## WHAT YOU HAVE TO DO
Only the lines from the one containing "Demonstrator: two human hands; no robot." through the end of the listing are to be repeated, exactly and without pictures.
[PROVIDED DATA]
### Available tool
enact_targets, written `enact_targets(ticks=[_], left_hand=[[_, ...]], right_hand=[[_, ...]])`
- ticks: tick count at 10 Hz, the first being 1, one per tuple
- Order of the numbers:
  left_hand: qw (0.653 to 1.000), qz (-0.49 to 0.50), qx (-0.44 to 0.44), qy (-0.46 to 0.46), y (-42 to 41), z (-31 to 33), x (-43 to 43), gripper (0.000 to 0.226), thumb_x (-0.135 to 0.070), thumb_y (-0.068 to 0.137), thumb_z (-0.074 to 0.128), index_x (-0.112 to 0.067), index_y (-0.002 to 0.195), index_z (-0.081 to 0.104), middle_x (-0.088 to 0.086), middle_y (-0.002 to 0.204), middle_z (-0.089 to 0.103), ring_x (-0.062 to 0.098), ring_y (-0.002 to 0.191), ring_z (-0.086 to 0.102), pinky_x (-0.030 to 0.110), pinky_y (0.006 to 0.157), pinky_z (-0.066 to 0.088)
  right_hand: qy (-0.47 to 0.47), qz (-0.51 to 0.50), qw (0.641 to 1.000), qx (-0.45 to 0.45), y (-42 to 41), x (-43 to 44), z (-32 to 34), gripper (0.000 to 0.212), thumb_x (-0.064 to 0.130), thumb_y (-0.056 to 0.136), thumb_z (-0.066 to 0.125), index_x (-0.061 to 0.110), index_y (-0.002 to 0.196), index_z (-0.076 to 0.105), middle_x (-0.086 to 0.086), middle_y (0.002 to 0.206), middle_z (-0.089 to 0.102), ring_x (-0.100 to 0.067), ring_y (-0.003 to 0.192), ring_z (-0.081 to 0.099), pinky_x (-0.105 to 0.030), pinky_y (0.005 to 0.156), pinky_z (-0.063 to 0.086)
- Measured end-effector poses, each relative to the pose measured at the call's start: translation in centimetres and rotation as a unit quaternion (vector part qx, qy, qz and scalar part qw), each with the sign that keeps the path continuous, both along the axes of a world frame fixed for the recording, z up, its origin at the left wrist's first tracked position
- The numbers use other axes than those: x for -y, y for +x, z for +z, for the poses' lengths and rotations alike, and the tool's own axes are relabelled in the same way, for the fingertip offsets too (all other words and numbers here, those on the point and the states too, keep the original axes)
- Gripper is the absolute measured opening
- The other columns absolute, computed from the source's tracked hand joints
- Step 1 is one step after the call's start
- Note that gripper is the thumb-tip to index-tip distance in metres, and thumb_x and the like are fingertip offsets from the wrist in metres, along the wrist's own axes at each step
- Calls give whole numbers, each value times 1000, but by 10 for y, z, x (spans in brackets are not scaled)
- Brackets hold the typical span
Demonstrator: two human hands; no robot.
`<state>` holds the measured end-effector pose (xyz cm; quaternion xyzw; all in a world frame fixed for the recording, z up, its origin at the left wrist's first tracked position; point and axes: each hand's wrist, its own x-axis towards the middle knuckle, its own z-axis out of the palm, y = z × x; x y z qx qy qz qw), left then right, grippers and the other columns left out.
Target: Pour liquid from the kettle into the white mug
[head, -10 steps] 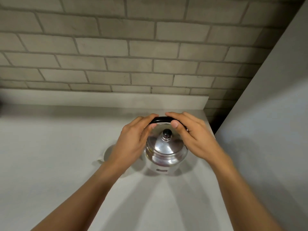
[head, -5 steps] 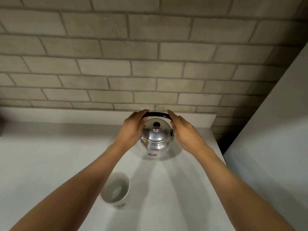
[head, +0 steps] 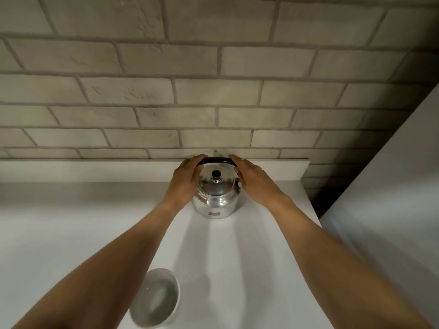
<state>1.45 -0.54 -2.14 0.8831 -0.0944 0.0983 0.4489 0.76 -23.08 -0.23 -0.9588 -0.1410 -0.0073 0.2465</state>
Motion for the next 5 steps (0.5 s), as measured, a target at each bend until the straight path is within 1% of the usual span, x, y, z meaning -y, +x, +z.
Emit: enact_targets(ticks=[1, 2, 3, 4, 5], left_hand=[[1000, 0, -3, -3, 6, -6, 0, 34, -15, 109, 46, -22, 140, 58, 7, 129, 64, 28, 111, 65, 42, 99, 54], [1000, 1, 4, 1, 11, -10, -1, 33, -14, 109, 46, -22, 139, 58, 7, 126, 65, 29, 108, 65, 41, 97, 54], [1000, -3, 8, 10, 16, -15, -2, 33, -15, 109, 46, -21, 140, 57, 9, 129, 64, 27, 112, 63, 31, 94, 49], [999, -4, -5, 33, 13, -12, 1, 35, -20, 110, 45, -24, 144, 53, 8, 135, 61, 25, 121, 60, 22, 96, 39], [999, 2, -13, 42, 11, -5, 1, 41, -28, 109, 47, -27, 151, 47, 7, 146, 54, 25, 133, 54, 24, 103, 36]], right_hand=[[-1, 6, 1000, 15, 7, 0, -3, 66, 1, 102, 46, 25, 162, 30, -13, 142, 57, -35, 122, 60, -49, 101, 51], [6, 8, 1000, 18, 12, -1, -6, 64, 3, 103, 46, 25, 161, 31, -13, 135, 60, -34, 118, 60, -48, 100, 52], [13, -1, 1000, 19, 14, 1, -12, 61, 6, 104, 45, 27, 160, 33, -13, 130, 63, -33, 114, 62, -47, 98, 52], [28, -12, 1000, 8, 8, 2, -7, 58, 11, 107, 43, 30, 160, 33, -13, 131, 64, -34, 116, 63, -46, 100, 52], [48, -33, 998, -7, 8, 0, -1, 55, 24, 110, 42, 29, 163, 28, -14, 148, 56, -35, 130, 57, -45, 108, 48]])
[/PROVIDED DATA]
## RESPONSE FOR THIS EXERCISE
Demonstrator: two human hands; no robot.
`<state>` holds the measured end-effector pose (xyz cm; quaternion xyzw; all in a world frame fixed for the recording, z up, its origin at the left wrist's first tracked position; point and axes: each hand's wrist, its own x-axis towards the middle knuckle, its own z-axis out of the palm, y = z × x; x y z qx qy qz qw), left then right, grippers and the other columns left out.
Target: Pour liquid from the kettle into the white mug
[head, -10 steps] 
[head, -5 steps] 
[head, +0 steps] 
<state>1.45 -0.54 -2.14 0.8831 -0.0944 0.0983 0.4489 0.76 -23.08 -0.23 -0.9588 -0.1410 -0.0073 0.2465</state>
Motion for the next 5 steps (0.5 s), as measured, a target at each bend until the straight path is within 1% of the usual span, x, y, z meaning -y, +x, +z.
Emit: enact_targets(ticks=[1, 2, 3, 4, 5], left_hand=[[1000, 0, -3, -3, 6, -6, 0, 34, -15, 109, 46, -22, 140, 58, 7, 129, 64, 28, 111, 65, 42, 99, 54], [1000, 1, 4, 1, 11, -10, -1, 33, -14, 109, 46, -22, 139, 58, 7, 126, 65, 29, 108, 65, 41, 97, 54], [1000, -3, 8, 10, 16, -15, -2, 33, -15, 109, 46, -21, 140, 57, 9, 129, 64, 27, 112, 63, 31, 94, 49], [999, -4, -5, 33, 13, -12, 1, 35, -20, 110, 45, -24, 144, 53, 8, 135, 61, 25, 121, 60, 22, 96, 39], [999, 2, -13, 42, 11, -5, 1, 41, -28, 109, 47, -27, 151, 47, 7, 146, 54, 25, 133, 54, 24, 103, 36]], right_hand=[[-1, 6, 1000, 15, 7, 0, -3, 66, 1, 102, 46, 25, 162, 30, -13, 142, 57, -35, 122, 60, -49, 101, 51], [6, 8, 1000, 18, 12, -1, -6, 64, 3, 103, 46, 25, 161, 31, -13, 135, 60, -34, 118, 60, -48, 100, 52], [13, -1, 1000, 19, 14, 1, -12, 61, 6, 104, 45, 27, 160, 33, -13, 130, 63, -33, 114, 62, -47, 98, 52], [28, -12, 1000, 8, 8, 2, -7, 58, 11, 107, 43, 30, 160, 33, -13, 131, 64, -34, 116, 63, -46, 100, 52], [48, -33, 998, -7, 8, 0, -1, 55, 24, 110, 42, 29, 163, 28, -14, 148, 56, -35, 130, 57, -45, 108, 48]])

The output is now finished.